(Required work): The line containing "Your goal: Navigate" marks the end; copy exactly all lines from the start of the material up to and including it.

(Data records):
__________

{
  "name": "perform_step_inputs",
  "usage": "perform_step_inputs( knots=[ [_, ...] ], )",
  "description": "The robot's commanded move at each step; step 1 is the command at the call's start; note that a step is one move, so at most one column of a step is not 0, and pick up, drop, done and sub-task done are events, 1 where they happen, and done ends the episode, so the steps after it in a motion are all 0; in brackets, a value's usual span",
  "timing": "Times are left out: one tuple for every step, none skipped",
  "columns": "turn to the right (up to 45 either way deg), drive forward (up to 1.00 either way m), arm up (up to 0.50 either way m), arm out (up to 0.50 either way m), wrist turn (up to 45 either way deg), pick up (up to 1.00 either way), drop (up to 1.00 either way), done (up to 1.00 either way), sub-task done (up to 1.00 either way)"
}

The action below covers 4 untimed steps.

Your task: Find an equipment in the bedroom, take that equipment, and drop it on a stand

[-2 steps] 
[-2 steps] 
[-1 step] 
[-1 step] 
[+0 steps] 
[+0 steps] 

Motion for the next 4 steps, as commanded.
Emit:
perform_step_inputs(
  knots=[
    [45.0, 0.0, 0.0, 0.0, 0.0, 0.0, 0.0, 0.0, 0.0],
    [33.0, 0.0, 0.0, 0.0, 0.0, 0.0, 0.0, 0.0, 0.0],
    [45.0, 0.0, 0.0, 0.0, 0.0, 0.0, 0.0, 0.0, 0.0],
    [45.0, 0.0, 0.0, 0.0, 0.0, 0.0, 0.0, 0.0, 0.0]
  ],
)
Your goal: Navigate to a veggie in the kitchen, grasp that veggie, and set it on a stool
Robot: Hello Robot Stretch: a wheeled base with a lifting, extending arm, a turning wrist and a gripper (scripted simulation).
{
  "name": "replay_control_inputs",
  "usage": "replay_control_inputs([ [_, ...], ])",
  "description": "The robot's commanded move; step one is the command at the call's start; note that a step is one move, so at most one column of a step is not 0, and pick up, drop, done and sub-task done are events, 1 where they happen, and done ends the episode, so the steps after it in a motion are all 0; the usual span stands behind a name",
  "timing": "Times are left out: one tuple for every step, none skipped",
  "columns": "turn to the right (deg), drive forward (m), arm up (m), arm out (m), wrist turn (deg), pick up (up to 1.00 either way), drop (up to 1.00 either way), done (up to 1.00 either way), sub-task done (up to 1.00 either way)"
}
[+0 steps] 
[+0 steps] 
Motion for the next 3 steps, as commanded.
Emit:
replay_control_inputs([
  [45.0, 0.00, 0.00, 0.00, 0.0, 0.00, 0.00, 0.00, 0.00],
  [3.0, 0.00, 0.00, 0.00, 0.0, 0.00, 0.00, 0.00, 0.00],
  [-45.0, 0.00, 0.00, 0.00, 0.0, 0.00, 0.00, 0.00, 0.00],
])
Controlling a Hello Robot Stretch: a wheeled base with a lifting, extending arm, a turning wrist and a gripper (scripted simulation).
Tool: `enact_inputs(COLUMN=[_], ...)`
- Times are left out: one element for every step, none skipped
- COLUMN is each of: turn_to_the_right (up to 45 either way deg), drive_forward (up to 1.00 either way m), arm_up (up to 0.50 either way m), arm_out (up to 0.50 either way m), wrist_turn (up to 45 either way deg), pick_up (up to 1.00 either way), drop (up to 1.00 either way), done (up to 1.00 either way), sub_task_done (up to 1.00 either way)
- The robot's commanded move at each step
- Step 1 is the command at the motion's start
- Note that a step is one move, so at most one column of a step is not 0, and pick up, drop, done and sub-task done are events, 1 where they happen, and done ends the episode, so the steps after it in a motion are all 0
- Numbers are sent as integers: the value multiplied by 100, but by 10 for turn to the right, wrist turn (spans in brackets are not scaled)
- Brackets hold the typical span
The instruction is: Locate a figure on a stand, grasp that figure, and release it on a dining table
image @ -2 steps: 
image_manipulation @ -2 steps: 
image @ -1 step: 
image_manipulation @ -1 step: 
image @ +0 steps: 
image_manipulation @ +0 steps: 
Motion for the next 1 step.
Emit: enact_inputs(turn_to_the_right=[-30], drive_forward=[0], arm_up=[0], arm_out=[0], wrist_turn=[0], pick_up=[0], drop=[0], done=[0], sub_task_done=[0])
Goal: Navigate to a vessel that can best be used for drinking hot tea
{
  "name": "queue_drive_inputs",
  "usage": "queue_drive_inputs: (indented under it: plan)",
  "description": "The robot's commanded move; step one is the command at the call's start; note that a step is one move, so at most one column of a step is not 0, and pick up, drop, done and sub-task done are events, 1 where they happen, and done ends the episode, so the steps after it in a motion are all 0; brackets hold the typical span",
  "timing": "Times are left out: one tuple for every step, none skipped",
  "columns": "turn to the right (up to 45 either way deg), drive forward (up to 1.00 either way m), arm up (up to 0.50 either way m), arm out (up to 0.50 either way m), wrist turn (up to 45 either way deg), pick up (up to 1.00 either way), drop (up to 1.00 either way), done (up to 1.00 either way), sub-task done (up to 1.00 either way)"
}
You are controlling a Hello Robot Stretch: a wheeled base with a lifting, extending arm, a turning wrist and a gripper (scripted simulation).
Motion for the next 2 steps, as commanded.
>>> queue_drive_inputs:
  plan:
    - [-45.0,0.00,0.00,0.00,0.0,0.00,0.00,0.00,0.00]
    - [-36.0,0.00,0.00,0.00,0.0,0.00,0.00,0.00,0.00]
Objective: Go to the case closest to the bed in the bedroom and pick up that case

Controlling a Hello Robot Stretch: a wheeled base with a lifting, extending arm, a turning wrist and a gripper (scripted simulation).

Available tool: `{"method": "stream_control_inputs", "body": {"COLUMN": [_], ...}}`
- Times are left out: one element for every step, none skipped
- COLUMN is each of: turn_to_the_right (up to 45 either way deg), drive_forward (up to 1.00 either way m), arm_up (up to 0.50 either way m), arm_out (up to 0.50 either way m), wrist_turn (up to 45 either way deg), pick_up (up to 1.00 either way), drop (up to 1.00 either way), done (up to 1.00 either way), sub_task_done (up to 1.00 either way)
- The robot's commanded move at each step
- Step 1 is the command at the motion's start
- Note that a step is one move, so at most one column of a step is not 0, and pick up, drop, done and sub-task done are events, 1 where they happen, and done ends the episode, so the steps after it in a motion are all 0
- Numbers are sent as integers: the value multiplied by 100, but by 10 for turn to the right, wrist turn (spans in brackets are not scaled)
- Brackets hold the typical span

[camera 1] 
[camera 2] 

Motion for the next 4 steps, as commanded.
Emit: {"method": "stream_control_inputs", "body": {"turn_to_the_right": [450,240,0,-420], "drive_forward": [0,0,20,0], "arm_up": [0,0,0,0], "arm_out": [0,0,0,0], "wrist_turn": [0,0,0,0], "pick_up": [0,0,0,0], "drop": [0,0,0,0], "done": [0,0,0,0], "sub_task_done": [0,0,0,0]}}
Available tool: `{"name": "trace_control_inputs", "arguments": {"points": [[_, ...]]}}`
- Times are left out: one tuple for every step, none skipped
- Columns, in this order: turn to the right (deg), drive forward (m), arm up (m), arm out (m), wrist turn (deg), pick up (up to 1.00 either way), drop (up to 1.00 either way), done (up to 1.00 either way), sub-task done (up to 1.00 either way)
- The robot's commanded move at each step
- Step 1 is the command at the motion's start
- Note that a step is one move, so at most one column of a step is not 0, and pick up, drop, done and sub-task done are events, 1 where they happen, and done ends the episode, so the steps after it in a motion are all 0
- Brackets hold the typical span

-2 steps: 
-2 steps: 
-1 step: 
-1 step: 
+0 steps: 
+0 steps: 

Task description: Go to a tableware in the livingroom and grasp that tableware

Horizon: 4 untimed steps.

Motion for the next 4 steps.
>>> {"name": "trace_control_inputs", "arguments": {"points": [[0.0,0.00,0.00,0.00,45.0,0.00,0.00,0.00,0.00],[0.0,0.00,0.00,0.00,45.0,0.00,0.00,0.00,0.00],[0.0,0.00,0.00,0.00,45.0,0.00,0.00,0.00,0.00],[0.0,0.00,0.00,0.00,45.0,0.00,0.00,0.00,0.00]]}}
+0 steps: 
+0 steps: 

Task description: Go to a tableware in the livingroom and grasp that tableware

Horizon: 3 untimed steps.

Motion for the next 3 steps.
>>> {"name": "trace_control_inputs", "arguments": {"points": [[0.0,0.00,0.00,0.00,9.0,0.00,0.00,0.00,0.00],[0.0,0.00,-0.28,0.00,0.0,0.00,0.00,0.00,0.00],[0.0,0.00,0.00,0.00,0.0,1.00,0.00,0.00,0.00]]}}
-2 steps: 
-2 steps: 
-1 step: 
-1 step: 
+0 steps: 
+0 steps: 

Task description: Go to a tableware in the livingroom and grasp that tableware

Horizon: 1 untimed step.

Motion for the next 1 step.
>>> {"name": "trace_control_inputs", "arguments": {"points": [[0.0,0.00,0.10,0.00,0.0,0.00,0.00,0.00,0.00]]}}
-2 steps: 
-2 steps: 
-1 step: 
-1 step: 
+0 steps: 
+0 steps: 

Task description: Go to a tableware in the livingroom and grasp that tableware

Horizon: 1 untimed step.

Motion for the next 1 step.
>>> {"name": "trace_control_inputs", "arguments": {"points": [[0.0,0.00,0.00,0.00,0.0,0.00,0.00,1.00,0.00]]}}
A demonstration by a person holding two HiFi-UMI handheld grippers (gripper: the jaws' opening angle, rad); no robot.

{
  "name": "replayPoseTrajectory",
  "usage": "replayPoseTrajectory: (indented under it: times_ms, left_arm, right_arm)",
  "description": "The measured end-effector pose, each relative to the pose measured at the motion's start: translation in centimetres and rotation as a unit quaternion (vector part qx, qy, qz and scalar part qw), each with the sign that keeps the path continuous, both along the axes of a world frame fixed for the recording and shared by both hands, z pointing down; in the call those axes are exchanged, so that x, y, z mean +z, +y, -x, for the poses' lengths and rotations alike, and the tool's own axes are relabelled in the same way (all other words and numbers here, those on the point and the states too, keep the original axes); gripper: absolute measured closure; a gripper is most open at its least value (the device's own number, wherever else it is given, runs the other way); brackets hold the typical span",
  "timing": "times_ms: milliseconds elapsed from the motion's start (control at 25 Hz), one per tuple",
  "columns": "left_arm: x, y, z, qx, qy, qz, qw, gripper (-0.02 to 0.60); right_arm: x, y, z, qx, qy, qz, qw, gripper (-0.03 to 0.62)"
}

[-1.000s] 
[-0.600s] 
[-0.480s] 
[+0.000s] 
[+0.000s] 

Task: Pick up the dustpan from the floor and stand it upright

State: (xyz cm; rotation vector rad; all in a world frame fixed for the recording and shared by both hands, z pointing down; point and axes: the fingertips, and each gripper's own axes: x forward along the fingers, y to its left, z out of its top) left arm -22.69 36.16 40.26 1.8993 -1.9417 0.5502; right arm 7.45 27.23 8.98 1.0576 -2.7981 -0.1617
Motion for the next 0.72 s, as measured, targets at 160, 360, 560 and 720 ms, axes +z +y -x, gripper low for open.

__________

(The completed task):
{
  "name": "perform_step_inputs",
  "usage": "perform_step_inputs( knots=[ [_, ...] ], )",
  "description": "The robot's commanded move at each step; step 1 is the command at the call's start; note that a step is one move, so at most one column of a step is not 0, and pick up, drop, done and sub-task done are events, 1 where they happen, and done ends the episode, so the steps after it in a motion are all 0; in brackets, a value's usual span",
  "timing": "Times are left out: one tuple for every step, none skipped",
  "columns": "turn to the right (up to 45 either way deg), drive forward (up to 1.00 either way m), arm up (up to 0.50 either way m), arm out (up to 0.50 either way m), wrist turn (up to 45 either way deg), pick up (up to 1.00 either way), drop (up to 1.00 either way), done (up to 1.00 either way), sub-task done (up to 1.00 either way)"
}

The action below covers 4 untimed steps.

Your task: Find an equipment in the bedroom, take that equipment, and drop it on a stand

[-2 steps] 
[-2 steps] 
[-1 step] 
[-1 step] 
[+0 steps] 
[+0 steps] 

Motion for the next 4 steps, as commanded.
Emit:
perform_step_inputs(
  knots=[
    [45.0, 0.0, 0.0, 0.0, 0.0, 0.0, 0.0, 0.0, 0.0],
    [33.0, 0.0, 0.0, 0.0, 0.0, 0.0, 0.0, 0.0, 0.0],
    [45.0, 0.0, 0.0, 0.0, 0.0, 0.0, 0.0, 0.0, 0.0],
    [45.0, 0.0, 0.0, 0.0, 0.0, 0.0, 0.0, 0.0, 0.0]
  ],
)
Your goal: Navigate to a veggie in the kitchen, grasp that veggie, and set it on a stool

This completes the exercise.